= ASSIGNED TASK =
The answer must reproduce every record exactly, with all pictures omitted.

(Stored dataset items)
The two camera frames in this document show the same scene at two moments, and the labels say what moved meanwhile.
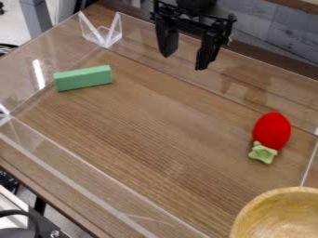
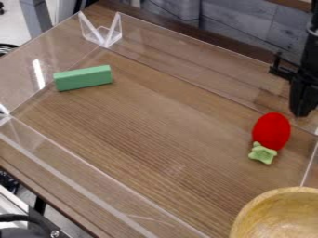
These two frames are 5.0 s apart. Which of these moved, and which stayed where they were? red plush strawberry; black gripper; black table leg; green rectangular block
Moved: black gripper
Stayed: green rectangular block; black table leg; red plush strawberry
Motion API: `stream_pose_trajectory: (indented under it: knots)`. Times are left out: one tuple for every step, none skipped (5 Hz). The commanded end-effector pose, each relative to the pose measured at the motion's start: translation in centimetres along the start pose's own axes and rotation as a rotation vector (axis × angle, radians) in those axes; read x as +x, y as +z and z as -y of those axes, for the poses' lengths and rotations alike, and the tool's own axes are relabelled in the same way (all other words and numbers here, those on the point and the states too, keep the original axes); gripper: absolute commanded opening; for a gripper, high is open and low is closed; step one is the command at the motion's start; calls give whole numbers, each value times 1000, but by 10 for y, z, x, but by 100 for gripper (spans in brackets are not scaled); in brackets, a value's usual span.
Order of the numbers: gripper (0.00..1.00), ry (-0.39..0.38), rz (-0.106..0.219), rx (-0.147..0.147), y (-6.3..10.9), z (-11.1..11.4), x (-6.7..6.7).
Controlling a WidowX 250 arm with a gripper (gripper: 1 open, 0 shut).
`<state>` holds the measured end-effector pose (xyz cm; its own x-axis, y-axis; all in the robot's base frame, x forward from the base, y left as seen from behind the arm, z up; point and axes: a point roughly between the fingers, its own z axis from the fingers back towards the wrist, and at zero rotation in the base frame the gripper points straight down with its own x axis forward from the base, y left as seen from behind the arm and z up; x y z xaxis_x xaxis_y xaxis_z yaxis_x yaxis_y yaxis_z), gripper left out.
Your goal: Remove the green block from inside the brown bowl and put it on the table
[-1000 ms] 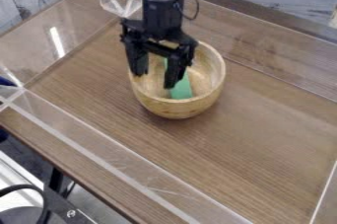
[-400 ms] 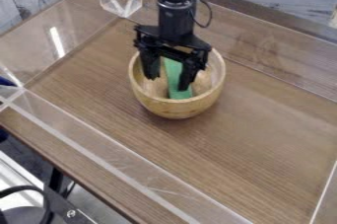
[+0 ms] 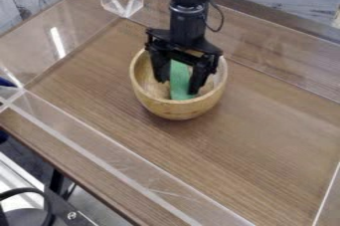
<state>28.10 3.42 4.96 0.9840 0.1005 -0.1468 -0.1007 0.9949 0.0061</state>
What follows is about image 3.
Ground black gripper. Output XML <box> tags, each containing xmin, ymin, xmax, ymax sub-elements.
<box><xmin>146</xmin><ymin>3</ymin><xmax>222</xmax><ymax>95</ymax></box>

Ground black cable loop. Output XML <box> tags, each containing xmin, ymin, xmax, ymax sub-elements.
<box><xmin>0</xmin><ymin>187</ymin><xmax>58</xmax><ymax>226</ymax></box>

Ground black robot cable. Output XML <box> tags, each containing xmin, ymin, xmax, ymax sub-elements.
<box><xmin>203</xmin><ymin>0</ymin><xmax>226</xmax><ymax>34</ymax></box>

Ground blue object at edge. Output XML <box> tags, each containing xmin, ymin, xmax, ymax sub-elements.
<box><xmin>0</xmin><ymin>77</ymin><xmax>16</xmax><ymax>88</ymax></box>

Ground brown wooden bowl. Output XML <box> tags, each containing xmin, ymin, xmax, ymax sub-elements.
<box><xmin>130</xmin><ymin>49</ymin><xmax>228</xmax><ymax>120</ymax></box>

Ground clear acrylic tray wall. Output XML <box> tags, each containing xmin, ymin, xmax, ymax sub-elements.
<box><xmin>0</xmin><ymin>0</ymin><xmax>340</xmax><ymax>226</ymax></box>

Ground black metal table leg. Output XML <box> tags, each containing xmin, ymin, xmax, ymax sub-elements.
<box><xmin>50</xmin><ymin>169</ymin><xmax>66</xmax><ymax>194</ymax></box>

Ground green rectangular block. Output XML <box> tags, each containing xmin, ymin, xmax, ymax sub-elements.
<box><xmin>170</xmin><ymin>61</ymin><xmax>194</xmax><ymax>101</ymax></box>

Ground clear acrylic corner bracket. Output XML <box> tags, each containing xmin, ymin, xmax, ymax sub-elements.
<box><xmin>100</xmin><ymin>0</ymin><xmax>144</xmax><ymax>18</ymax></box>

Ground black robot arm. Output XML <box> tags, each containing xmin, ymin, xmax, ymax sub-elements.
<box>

= SOLUTION TO THIS EXERCISE =
The two camera frames in this document show the same scene at two moments, and the labels say what moved meanwhile.
These two frames are 5.0 s apart. Which of these moved, and which stayed where they were? red plush strawberry; black gripper; black table leg; green rectangular block
Moved: black gripper
Stayed: green rectangular block; black table leg; red plush strawberry
Motion API: `stream_pose_trajectory: (indented under it: knots)`. Times are left out: one tuple for every step, none skipped (5 Hz). The commanded end-effector pose, each relative to the pose measured at the motion's start: translation in centimetres along the start pose's own axes and rotation as a rotation vector (axis × angle, radians) in those axes; read x as +x, y as +z and z as -y of those axes, for the poses' lengths and rotations alike, and the tool's own axes are relabelled in the same way (all other words and numbers here, those on the point and the states too, keep the original axes); gripper: absolute commanded opening; for a gripper, high is open and low is closed; step one is the command at the motion's start; calls give whole numbers, each value times 1000, but by 10 for y, z, x, but by 100 for gripper (spans in brackets are not scaled); in brackets, a value's usual span.
Order of the numbers: gripper (0.00..1.00), ry (-0.39..0.38), rz (-0.106..0.219), rx (-0.147..0.147), y (-6.3..10.9), z (-11.1..11.4), x (-6.7..6.7).
Controlling a WidowX 250 arm with a gripper (gripper: 1 open, 0 shut).
`<state>` holds the measured end-effector pose (xyz cm; its own x-axis, y-axis; all in the robot's base frame, x forward from the base, y left as seen from behind the arm, z up; point and axes: a point roughly between the fingers, its own z axis from the fingers back towards the wrist, and at zero rotation in the base frame the gripper points straight down with its own x axis forward from the base, y left as seen from behind the arm and z up; x y z xaxis_x xaxis_y xaxis_z yaxis_x yaxis_y yaxis_z), gripper left out.
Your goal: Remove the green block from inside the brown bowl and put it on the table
[-1000 ms] 
[-400 ms] 
[+0 ms] 
<state>28.10 3.42 4.96 0.9840 0.1005 -0.1468 -0.1007 0.9949 0.0061</state>
What follows is about image 3.
Ground black gripper. Output XML <box> tags, each containing xmin, ymin, xmax, ymax sub-elements.
<box><xmin>146</xmin><ymin>3</ymin><xmax>222</xmax><ymax>95</ymax></box>

Ground black cable loop. Output XML <box> tags, each containing xmin, ymin, xmax, ymax sub-elements.
<box><xmin>0</xmin><ymin>187</ymin><xmax>58</xmax><ymax>226</ymax></box>

Ground black robot cable. Output XML <box> tags, each containing xmin, ymin, xmax, ymax sub-elements.
<box><xmin>203</xmin><ymin>0</ymin><xmax>226</xmax><ymax>34</ymax></box>

Ground blue object at edge. Output XML <box> tags, each containing xmin, ymin, xmax, ymax sub-elements.
<box><xmin>0</xmin><ymin>77</ymin><xmax>16</xmax><ymax>88</ymax></box>

Ground brown wooden bowl. Output XML <box> tags, each containing xmin, ymin, xmax, ymax sub-elements.
<box><xmin>130</xmin><ymin>49</ymin><xmax>228</xmax><ymax>120</ymax></box>

Ground clear acrylic tray wall. Output XML <box> tags, each containing xmin, ymin, xmax, ymax sub-elements.
<box><xmin>0</xmin><ymin>0</ymin><xmax>340</xmax><ymax>226</ymax></box>

Ground black metal table leg. Output XML <box> tags, each containing xmin, ymin, xmax, ymax sub-elements.
<box><xmin>50</xmin><ymin>169</ymin><xmax>66</xmax><ymax>194</ymax></box>

Ground green rectangular block. Output XML <box> tags, each containing xmin, ymin, xmax, ymax sub-elements.
<box><xmin>170</xmin><ymin>61</ymin><xmax>194</xmax><ymax>101</ymax></box>

Ground clear acrylic corner bracket. Output XML <box> tags, each containing xmin, ymin, xmax, ymax sub-elements.
<box><xmin>100</xmin><ymin>0</ymin><xmax>144</xmax><ymax>18</ymax></box>

Ground black robot arm. Output XML <box> tags, each containing xmin, ymin, xmax, ymax sub-elements.
<box>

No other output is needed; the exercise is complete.